Just dont wanna embarrass him or me if he's actually not up for it, I think he's only doing it to please me, but I want him to enjoy himself too, if you see what I mean?


----------



## ZainTheInsane (Jun 5, 2011)

Hard to embarrass a guy by opening up to them. If he's worth it, he'll want to go for it. If not, well, now you know.


----------



## JulieD (Jun 5, 2011)

It sounds like this is all new for him, and not so much about it being embarrassing, but more along the lines of awkward. Like all new experiences, he needs to feel comfortable and know that you are comfortable also. Maybe if you play with your curves in front of him or with him, I'm sure he will start to feel more comfortable and initiate the "chub play" on his own. More times then not, men are more worried about our comfort levels when it comes to trying something new. You mentioned that he is worried about hurting your feelings, probably because he, (like so many others) is concerned that if he were to play with your curves, it will make you think that he is degrading you or putting you down in a way. This reaction we can thank society for. The world is so full of "fat is bad", so for a new FA (if he is even a FA) the very thing that turns them on is also something that he has been trained to be ashamed of, at the very least, he has been told all of his life it is unattractive. He is probably going through a lot of mixed emotions when it comes to your curves. He is attracted to them, but has been thought not to be. He has been told that women do not like to discuss their size, especially if the lady is a larger, so he is trying to be respectful in that sense too. So again, my best advise to you would be to show him that you like it, play with your curves in front of him, and even do it together. He just needs a little confidence and reassurance that he can do this, and that you like it. I'm sure the more you are open about it, and the more you express how much you like it, he will start to feel comfortable and be more affectionate.

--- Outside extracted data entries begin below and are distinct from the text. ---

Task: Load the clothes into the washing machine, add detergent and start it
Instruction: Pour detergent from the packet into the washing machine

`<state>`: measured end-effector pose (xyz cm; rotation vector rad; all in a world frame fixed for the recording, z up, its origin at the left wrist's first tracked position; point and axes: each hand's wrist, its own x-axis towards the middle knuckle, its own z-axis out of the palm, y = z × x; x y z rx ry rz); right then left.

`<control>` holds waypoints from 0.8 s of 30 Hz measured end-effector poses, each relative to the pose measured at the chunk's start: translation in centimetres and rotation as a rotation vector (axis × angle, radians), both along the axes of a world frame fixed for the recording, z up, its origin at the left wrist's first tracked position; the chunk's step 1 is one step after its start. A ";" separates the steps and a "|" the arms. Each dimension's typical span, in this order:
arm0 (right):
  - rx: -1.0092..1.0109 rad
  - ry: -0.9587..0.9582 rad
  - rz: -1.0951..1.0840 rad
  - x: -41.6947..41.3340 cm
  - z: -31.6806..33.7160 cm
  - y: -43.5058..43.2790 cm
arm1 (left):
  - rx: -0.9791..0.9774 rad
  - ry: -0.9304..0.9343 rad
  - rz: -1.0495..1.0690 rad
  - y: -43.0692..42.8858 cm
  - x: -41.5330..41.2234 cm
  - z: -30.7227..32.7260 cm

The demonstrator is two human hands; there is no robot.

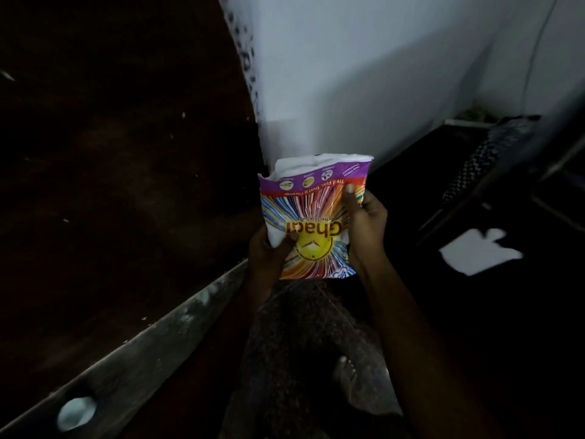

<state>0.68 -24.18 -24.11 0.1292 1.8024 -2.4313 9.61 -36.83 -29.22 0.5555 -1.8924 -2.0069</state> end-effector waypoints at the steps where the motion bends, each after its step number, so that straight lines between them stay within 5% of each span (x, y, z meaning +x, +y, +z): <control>1: 0.002 0.024 -0.012 0.8 2.7 0.7 | -0.010 0.009 -0.020 0.4 0.4 2.5; 13: -0.007 0.145 -0.148 11.4 28.6 9.5 | -0.171 -0.047 -0.212 5.7 6.6 25.2; 24: 0.100 0.329 -0.514 17.5 36.9 20.2 | 0.008 -0.139 -0.381 18.7 11.2 33.6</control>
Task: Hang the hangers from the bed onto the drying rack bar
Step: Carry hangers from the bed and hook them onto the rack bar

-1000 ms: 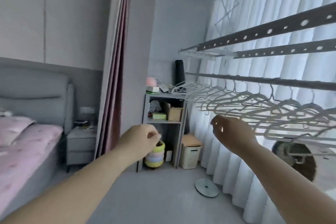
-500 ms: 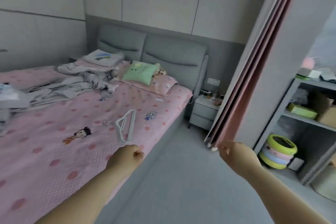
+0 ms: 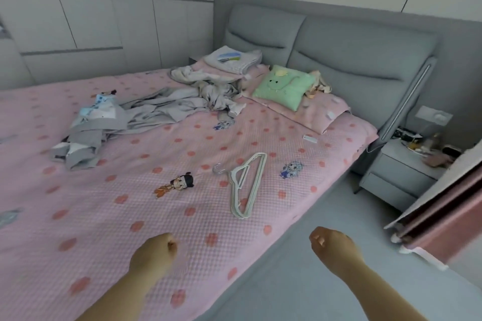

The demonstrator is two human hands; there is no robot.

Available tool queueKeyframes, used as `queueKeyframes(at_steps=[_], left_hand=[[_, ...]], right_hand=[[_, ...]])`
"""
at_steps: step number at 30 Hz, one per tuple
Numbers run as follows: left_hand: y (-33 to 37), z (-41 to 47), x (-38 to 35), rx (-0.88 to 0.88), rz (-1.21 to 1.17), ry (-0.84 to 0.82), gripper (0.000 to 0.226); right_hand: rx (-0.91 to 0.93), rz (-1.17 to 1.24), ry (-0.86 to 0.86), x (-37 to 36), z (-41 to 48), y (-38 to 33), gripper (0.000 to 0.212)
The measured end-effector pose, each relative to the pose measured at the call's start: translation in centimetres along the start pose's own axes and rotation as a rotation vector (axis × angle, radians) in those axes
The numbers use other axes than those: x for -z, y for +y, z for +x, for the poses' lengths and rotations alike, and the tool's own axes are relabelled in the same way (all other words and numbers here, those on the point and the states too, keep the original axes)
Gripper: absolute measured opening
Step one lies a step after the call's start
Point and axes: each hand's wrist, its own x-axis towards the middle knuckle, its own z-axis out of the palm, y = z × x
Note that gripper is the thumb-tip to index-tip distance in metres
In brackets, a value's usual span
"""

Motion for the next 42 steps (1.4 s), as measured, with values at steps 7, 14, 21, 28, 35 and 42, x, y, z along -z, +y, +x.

another note, he might not be a FA, if he is not, he will probably never fully feel comfortable touching your curves...


----------



## tummylovin'003 (Jun 6, 2011)

JulieD said:


> It sounds like this is all new for him, and not so much about it being embarrassing, but more along the lines of awkward. Like all new experiences, he needs to feel comfortable and know that you are comfortable also. Maybe if you play with your curves in front of him or with him, I'm sure he will start to feel more comfortable and initiate the "chub play" on his own. More times then not, men are more worried about our comfort levels when it comes to trying something new. You mentioned that he is worried about hurting your feelings, probably because he, (like so many others) is concerned that if he were to play with your curves, it will make you think that he is degrading you or putting you down in a way. This reaction we can thank society for. The world is so full of "fat is bad", so for a new FA (if he is even a FA) the very thing that turns them on is also something that he has been trained to be ashamed of, at the very least, he has been told all of his life it is unattractive. He is probably going through a lot of mixed emotions when it comes to your curves. He is attracted to them, but has been thought not to be. He has been told that women do not like to discuss their size, especially if the lady is a larger, so he is trying to be respectful in that sense too. So again, my best advise to you would be to show him that you like it, play with your curves in front of him, and even do it together. He just needs a little confidence and reassurance that he can do this, and that you like it. I'm sure the more you are open about it, and the more you express how much you like it, he will start to feel comfortable and be more affectionate.
> 
> another note, he might not be a FA, if he is not, he will probably never fully feel comfortable touching your curves...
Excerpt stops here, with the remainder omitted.